┌──

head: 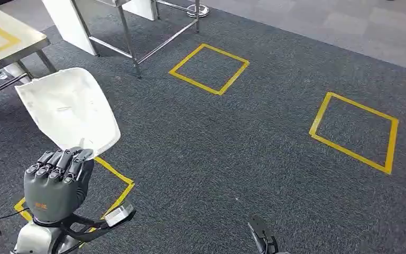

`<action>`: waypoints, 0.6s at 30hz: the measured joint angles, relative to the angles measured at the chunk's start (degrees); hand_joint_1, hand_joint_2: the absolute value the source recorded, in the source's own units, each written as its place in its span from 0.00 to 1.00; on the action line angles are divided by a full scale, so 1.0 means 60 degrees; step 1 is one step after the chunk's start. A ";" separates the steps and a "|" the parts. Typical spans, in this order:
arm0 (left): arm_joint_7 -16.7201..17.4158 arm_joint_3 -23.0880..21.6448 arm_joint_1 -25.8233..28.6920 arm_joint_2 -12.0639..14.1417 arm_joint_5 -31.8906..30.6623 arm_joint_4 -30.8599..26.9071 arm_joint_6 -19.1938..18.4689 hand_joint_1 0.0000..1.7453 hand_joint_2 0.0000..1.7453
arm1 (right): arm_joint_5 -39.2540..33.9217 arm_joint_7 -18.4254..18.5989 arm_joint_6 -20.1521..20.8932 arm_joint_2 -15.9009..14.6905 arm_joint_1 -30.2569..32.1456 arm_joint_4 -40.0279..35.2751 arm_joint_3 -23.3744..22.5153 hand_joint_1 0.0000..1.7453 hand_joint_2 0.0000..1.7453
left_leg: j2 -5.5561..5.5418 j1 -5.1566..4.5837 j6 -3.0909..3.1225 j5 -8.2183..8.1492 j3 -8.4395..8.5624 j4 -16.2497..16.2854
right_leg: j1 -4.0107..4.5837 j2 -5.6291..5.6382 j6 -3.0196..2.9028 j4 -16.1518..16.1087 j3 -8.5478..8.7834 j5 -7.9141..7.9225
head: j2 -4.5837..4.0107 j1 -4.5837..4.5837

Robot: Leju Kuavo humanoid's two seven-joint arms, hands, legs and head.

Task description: Take the parts from the cabinet and place them on the table.

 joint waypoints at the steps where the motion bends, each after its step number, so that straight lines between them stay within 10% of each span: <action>1: -0.0047 -0.0044 -0.0072 0.0011 0.0164 0.0018 0.0004 1.00 1.00 | 0.0000 -0.0004 -0.0011 -0.0011 0.0016 0.0000 0.0000 0.00 0.00 | -0.0108 0.0031 0.0054 0.0018 -0.0003 -0.0014 | -0.0009 0.0578 0.0028 0.0425 -0.0183 -0.0291 | 0.0000 0.0014; 3: -0.0054 -0.0127 -0.0117 -0.0015 0.0152 0.0058 0.0004 1.00 1.00 | 0.0007 0.0040 0.0000 -0.0015 0.0077 0.0000 0.0000 0.00 0.00 | -0.0353 0.0044 0.0097 0.0026 -0.0020 -0.0013 | -0.0025 0.0994 0.0075 0.1858 -0.0896 -0.0959 | 0.0000 0.0095; 5: -0.0083 -0.0131 -0.0108 -0.0015 0.0047 0.0098 0.0004 1.00 1.00 | 0.0029 0.0094 0.0015 -0.0036 0.0159 0.0000 -0.0004 0.00 0.00 | -0.0642 0.0042 0.0101 0.0022 -0.0036 0.0023 | -0.0021 0.1032 0.0093 0.2833 -0.1477 -0.1145 | 0.0000 0.0102; 8: -0.0044 -0.0131 -0.0109 -0.0015 -0.0070 0.0098 0.0004 1.00 1.00 | 0.0084 0.0186 0.0018 -0.0066 0.0179 0.0000 -0.0004 0.00 0.00 | -0.1091 0.0073 0.0039 -0.0005 -0.0033 0.0112 | -0.0060 0.1145 0.0068 0.1204 -0.0867 0.0050 | 0.0000 0.0102; 9: -0.0036 -0.0131 -0.0113 -0.0018 -0.0099 0.0095 0.0004 1.00 1.00 | 0.0087 0.0186 0.0018 -0.0073 0.0184 0.0000 -0.0004 0.00 0.00 | -0.1204 0.0084 -0.0007 -0.0026 -0.0049 0.0155 | -0.0112 0.1503 0.0074 0.0342 -0.0482 0.0419 | 0.0000 0.0106; 10: -0.0036 -0.0131 -0.0114 -0.0022 -0.0125 0.0098 0.0004 1.00 1.00 | 0.0095 0.0200 0.0022 -0.0076 0.0186 0.0000 -0.0004 0.00 0.00 | -0.1298 0.0059 -0.0082 -0.0029 -0.0106 0.0191 | -0.0176 0.2116 0.0082 0.0126 -0.0393 0.0194 | 0.0000 0.0106; 14: -0.0014 -0.0138 -0.0121 -0.0018 -0.0244 0.0084 0.0004 1.00 1.00 | 0.0113 0.0193 0.0022 -0.0073 0.0182 0.0000 -0.0007 0.00 0.00 | -0.1774 0.0100 -0.0394 0.0107 -0.0287 0.0065 | -0.0123 0.1649 -0.0164 0.0028 -0.0324 0.0304 | 0.0000 0.0102; 16: 0.0011 -0.0149 -0.0134 -0.0011 -0.0295 0.0080 0.0004 1.00 1.00 | 0.0124 0.0131 0.0015 -0.0069 0.0161 0.0000 -0.0007 0.00 0.00 | -0.0776 0.0021 -0.0423 -0.0143 -0.0398 0.0442 | -0.0143 0.1391 -0.0329 -0.0061 -0.0283 0.0355 | 0.0000 0.0016; 18: 0.0048 -0.0157 -0.0160 -0.0015 -0.0321 0.0076 0.0004 1.00 1.00 | 0.0149 0.0138 0.0015 -0.0073 0.0186 0.0000 -0.0007 0.00 0.00 | -0.0331 0.0054 -0.0477 -0.0892 -0.1052 0.1804 | -0.0083 0.1095 -0.0386 -0.0057 -0.0278 0.0339 | 0.0000 -0.0025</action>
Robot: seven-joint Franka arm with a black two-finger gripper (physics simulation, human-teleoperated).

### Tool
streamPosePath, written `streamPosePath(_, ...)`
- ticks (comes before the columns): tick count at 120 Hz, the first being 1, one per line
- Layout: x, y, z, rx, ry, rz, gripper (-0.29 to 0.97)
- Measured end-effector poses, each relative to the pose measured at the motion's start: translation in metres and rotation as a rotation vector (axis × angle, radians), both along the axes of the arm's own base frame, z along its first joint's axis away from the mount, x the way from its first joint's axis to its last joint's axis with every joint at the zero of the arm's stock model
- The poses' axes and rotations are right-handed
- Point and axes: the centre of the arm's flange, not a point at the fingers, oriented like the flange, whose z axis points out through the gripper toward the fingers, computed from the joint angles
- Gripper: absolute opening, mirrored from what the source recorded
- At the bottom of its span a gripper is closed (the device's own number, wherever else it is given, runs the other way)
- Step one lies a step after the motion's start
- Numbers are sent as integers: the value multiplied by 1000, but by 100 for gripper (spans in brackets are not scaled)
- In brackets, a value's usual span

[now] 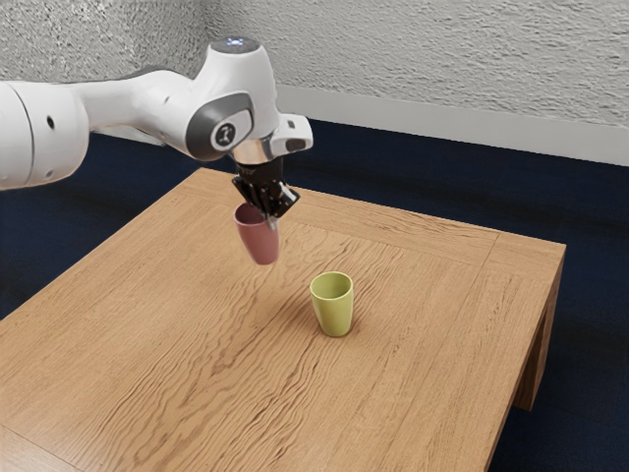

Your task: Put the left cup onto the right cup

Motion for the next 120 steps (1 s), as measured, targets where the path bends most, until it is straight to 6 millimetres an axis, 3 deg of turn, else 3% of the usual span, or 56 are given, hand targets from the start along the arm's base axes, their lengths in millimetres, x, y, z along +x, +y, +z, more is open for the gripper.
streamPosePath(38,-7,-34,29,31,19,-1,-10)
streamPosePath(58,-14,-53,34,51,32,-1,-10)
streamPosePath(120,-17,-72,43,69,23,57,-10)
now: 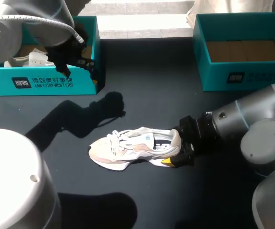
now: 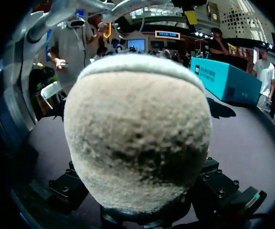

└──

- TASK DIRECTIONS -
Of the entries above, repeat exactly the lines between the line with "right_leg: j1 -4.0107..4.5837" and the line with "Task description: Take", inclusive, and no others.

- SOLUTION FOR THIS PROBLEM -
right_leg: j1 -4.0107..4.5837 j2 -5.6291..5.6382 j6 -3.0196..2.9028 j4 -16.1518..16.1087 j3 -8.5478..8.7834 j5 -7.9141..7.9225
head: j2 -4.5837..4.0107 j1 -4.5837..4.5837

Robot: Leju Kuavo humanoid's two seven-joint arms, hands, legs and head.

Task description: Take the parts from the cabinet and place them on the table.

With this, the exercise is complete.